Swedish businesswoman (born 1816)

Charlotta Christina Boberg (1816-1898), was a Swedish businesswoman who sold fruit and flowers as a månglare.

Charlotta Christina Boberg was the orphaned foster daughter of her maternal aunt Maria Boberg. Her aunt was a registered månglare and sold fruit, but her business had expanded beyond what was expected of a månglare. Boberg assisted her aunt in the business, starting from the age of nine. After the death of her aunt, she applied for a permit and inherited the business.

In 1840, she applied to the city authorities for a permit to trade as a månglare. The månglare-permit was granted by the city authorities to people (foremost married women) who could argue that they needed to support themselves, and there where regulations to prevent a månglare from expanding their business beyond what was needed for self support. Like her aunt, she belonged to the minority of månglare who managed to become wealthy on her business. Similar to her aunt, she was not addressed with the title månglare (which was her official and formal profession), but as a fruit merchant.

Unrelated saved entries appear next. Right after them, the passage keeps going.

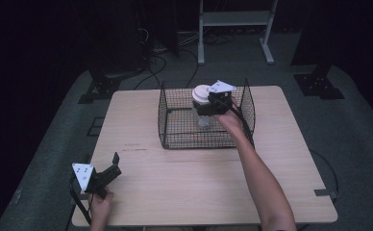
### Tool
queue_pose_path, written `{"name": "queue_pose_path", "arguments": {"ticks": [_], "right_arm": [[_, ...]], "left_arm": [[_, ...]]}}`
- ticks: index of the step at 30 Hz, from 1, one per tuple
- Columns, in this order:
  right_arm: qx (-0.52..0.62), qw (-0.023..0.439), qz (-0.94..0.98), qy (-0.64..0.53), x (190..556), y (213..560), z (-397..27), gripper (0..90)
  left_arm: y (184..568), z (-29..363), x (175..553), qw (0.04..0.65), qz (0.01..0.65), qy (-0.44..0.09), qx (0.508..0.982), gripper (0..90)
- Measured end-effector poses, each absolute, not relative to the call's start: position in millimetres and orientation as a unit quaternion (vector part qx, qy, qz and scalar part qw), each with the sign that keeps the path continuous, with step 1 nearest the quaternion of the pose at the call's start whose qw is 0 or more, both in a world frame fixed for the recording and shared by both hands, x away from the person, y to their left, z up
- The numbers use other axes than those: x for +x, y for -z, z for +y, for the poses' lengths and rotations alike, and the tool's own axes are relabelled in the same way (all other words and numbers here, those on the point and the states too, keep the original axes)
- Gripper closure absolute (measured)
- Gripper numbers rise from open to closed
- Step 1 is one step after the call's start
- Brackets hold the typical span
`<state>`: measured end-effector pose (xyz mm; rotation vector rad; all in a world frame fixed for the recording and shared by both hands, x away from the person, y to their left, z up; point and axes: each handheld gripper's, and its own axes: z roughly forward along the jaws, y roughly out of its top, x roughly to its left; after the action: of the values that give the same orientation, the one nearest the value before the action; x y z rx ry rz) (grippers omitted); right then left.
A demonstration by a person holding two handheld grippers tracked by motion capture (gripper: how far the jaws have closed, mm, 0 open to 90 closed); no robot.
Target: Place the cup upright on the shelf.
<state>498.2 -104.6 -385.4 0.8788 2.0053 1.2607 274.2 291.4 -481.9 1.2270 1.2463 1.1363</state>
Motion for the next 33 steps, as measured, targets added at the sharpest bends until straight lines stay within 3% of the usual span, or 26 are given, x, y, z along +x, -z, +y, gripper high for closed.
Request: {"name": "queue_pose_path", "arguments": {"ticks": [33], "right_arm": [[0.321, 0.321, 0.729, -0.512, 482.8, 352.0, -111.8, 1.4]], "left_arm": [[482.0, 290.4, 274.4, 0.5, 0.517, -0.473, 0.509, 0.0]]}}
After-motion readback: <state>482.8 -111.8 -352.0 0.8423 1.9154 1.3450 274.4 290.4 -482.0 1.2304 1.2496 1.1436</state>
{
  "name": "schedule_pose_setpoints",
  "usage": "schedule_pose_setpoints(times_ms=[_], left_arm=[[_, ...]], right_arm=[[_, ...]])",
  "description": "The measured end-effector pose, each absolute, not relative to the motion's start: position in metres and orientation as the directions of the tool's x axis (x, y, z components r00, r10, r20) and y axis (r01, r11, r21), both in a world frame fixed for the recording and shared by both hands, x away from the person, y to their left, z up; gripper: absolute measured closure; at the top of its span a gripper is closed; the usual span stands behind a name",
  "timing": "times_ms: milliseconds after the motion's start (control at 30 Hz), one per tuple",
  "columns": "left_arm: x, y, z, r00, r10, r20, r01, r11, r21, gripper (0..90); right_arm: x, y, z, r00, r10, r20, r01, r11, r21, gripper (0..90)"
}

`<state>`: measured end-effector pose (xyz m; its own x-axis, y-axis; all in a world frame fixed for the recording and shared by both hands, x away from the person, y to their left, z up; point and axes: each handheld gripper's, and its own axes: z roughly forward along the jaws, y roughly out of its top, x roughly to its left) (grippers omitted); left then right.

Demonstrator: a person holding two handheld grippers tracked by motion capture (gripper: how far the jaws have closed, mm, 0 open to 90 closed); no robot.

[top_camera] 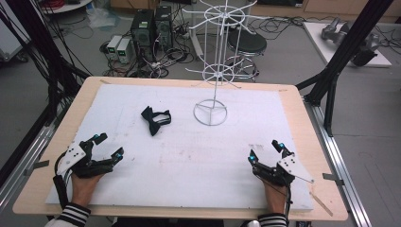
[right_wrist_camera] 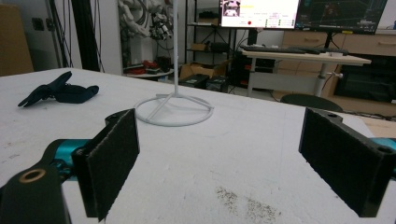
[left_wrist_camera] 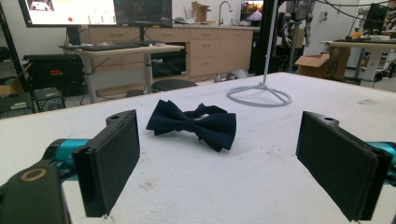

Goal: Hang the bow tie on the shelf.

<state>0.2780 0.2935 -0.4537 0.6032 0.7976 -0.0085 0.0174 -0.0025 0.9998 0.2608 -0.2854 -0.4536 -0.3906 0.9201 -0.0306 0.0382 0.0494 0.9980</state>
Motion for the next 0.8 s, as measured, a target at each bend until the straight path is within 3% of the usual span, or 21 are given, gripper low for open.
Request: schedule_pose_setpoints(times_ms=[800], left_arm=[[0.2821,0.2947,-0.4525,0.616,0.787,-0.035,0.055,0.002,0.998,13.2]], right_arm=[[0.2613,-0.2846,-0.4534,-0.383,0.923,-0.022,0.051,0.045,0.998,11.4]])
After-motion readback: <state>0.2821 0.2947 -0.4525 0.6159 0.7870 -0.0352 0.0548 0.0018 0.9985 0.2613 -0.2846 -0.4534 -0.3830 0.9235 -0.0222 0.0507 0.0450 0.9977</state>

She expanded her business to become one of the biggest fruit- and flower shops in Stockholm. With the Decree of Extended Freedom of Trade (Sweden) of 1864, resulting in the abolition of the månglare profession, her business was also formally freed from all the restrictions belonging to the månglare profession, and her case belonged to the most notable examples of how the former månglare could achieve success when the månglare restrictions where abolished.